RUBBERNECK


April 27, 2024



Don’t stop dancing until the curtain falls.


Curtains open on a little girl, eyes glistening with ambition. She’s bold and vivacious. She’s a star in her suburbia — glued to tap shoes, church choir, school plays. If there’s a stage, she’s on it. The boys want her, and the girls want to be her.

But she wants more.

She yearns for a grander stage, brighter lights, louder applause. Mom shuttles her to audition after audition. More, more, more! Even merely auditioning was exhilarating; she never viewed it as a chore. She loved being the switch that turned directors human, watching their tight-lipped, generic smiles keel over in laughter, curl down at drama. She’d later realize that’s why she wanted to act: to bring humaness to humanity. But it never seemed like enough. Dance well, sing louder, act better.
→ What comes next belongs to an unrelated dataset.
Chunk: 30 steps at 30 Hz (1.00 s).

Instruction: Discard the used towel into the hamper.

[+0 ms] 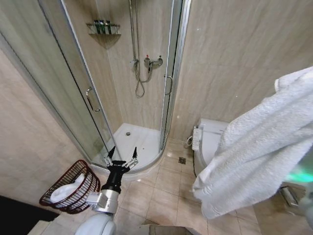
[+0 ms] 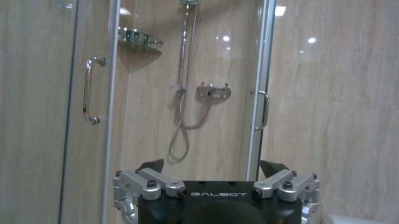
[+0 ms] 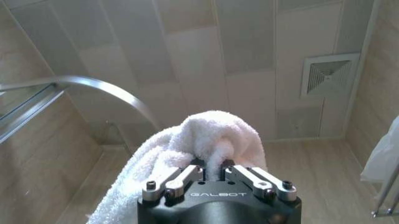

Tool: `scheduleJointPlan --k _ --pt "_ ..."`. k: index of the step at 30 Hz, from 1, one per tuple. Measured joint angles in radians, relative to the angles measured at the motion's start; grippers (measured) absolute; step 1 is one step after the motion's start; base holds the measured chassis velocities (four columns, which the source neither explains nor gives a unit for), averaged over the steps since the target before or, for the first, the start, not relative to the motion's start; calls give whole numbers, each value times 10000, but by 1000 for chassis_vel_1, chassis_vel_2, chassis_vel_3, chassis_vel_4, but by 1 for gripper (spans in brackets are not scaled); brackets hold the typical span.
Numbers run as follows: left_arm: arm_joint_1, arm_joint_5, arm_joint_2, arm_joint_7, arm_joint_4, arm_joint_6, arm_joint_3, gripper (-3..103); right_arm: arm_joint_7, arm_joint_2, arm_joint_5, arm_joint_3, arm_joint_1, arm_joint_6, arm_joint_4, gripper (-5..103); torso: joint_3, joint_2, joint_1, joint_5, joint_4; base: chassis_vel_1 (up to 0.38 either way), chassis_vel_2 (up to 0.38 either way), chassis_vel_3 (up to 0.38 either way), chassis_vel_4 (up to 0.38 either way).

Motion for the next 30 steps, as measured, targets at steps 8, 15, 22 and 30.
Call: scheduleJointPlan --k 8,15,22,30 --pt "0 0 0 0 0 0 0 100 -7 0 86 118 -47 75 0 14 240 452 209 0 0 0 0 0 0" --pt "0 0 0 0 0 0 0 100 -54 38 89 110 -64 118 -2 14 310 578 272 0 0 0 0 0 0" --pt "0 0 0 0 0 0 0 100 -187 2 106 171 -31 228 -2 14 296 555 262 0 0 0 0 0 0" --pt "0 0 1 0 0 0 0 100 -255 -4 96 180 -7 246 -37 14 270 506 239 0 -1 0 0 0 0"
She begged to meet the one pair of eyes that saw the fire in her belly, saw that she already knew she wanted to give her life to the stage. All she needs is one chance to do it on the big screen, to hear the cheers of millions.

And then she gets it.

“There's only two types of people in the world: the ones that entertain, and the ones that observe.”

You’re never prepared for your big break. She didn’t think people could scream so loud — but then again — maybe a million at once can. She is God’s gift to Earth, unattainable even to other stars. She’s in the Big Apple! LA! Her childhood home could fit in her kitchen. She’s drowning in designer. She doesn’t remember when she wanted these things, but it’s part of the role, she figures. She got off on people’s admiration, partly to distract herself from the distance she started to feel from them. At times, she felt like a circus animal, obedient to the beck and call of her ringmaster. Stripping her humanness to feed humanity, she started to feel less real.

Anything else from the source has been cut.